Businesses of every size value high performing employees.
Savvy businesses spend a lot of time thinking about what characteristics their company culture should exhibit.
The ultimate goal is to hire the most talented employees, who are self-starters, and take ownership of their work and any problems they encounter.
But hiring is not a perfect process, and employee on-boarding is anemic or non-existent in some workplaces.
How can businesses bridge the gap between what they want from their employees and what they receive?
I believe that setting clear expectations for job performance is an essential step. Creating an environment of support and open communication are also critical to employee success.
Are expectations clear?
There are many work places where employees are expected to “just know” what to do. This does not set them up for success.

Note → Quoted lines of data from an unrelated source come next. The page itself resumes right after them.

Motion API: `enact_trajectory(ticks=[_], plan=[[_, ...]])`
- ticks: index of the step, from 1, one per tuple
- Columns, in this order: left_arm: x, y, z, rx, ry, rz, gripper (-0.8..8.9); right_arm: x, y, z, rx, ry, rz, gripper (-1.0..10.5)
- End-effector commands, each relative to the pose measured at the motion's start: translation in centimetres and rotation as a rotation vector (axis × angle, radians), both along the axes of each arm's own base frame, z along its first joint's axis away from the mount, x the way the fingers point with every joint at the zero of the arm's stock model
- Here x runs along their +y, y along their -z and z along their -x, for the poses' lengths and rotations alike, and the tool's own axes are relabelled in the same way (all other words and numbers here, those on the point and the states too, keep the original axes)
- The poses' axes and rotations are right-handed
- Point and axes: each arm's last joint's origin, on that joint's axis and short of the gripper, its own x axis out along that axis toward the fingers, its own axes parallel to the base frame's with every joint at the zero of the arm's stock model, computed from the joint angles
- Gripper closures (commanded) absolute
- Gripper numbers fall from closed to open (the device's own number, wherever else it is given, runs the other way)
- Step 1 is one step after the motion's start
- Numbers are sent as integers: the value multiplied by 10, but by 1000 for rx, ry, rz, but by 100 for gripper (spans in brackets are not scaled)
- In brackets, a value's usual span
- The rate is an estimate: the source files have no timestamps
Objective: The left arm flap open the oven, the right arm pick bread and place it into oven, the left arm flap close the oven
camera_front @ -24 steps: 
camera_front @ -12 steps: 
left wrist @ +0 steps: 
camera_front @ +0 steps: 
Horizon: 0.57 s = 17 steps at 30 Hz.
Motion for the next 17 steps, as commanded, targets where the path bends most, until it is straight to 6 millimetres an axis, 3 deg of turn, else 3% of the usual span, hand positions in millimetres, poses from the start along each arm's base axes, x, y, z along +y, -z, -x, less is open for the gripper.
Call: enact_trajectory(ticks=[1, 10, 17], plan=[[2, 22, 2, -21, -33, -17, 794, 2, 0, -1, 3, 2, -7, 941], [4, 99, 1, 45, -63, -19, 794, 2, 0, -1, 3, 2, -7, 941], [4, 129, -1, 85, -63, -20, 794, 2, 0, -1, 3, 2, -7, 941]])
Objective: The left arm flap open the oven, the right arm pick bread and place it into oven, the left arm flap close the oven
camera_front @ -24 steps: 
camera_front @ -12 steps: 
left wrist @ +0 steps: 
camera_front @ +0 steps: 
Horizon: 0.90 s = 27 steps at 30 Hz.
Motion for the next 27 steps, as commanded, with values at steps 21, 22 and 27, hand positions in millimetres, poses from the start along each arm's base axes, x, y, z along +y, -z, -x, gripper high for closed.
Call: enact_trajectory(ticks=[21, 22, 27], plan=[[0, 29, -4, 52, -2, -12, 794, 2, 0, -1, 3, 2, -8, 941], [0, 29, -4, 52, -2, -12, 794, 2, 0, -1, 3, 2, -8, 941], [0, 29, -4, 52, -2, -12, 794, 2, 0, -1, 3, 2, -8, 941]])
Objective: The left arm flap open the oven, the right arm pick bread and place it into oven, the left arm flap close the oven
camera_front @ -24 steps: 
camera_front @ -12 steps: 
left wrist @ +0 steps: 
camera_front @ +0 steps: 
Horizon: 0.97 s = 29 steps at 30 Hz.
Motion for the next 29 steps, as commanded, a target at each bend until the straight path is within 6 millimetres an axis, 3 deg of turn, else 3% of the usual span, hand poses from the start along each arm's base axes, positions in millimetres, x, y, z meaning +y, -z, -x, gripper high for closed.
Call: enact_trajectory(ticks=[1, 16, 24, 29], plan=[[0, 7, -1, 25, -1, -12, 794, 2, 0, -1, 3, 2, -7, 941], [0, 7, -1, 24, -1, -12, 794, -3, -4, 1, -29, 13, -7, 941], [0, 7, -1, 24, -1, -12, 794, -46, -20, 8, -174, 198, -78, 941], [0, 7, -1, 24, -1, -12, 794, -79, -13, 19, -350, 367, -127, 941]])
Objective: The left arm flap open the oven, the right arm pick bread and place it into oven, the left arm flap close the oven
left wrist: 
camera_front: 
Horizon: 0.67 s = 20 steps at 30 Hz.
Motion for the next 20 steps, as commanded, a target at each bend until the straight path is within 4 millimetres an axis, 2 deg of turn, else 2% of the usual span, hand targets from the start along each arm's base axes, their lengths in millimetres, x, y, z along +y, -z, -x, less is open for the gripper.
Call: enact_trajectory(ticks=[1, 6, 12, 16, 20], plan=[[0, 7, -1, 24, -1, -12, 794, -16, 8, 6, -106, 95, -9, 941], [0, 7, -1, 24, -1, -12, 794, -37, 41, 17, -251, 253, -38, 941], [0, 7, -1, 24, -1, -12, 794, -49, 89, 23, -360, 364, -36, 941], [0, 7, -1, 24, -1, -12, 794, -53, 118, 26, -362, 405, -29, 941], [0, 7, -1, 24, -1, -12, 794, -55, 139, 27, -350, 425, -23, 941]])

When new employees are hired, do you have an on-boarding process in place? Do you explain what is expected of employees and what resources you provide for them to do their work?
Are expectations surrounding behavior, performance, or dress code clearly defined?
Will your employees be judged against criteria that was never clearly explained to them?
Having clearly defined standards is one part of establishing a tangible work culture. Communication is another crucial part.
Honesty, Transparency, and Communication
Communication may be the most underrated component of work culture. Corporations work very hard at this aspect, but what about small or mid sized businesses?
It is very easy to neglect proper communication, especially if time is a limited resource, and the work at hand seems overwhelming.
But without clear and honest communication, you are setting your team up for failure. And when they fail because of poor communication, they won’t even know why.
Some workplaces have a “just get it done” mentality. But when a successful work day is not clearly defined, we unwittingly create a moving target for our staff. When we keep shifting our work performance criteria, eventually employee morale will decrease.
When we set clear expectations, and give employees the resources they need to do their job, only then can we truthfully claim we are creating a culture where performance is evaluated fairly.
Communication is often tough for smaller teams who add new members. Small teams may have come to rely on intuition or knowing each other’s thought patterns.
Small team leaders may have to practice communicating in greater detail when on boarding new employees, or risk eroding team morale. Your new team members can’t read your mind, and shouldn’t have to.
The Role Of The Management Team
Another consideration is having the right people on your leadership team. Are they supporting your employees and making sure they have everything they need to do their job?
The larger a company grows, the more important it is to have processes in place to make sure the work is getting done.
Your management or leadership team needs to be part of this effort as well. It is easy for the management team to inadvertently put obstacles in the way. Management should be there to fully support the staff, and make sure they have everything they need to get their jobs done.
Foster Communication, Not Adversity
Having a culture where open communication is possible allows employees to talk to management without fear of reprisal or backlash.
Teams are built, successful teams are built when everyone is working toward a common goal, and everyone has trust of one another.
When trust is eroded, work becomes an internal battle among team factions. You do not want this.
Build Culture Through Communication And Trust
Everything that encompasses work culture and performance boils down to communication and trust. When these factors are missing, a team becomes divided and splintered.
Make sure you are communicating what you expect from employees and how you will support them in their job. This should begin long before day one. How else will you attract top talent?
Clearly define what it is your company does, who you do it for, and most importantly, why you do it. Defining your purpose makes you examine your internal practices through the same lens.
Make people feel safe at work, and foster a culture of communication, not fear or bitterness. Employees that feel like they can voice questions and concerns freely are more likely to do good work for you.
When employees have to guess at what you expect from them or don’t know how they will be evaluated, it makes them wary and uncertain. No one can do their best work if they feel intimidated, disrespected, or backbitten.
Let’s all work to create a culture of communication and trust, not one of divisiveness and adversity.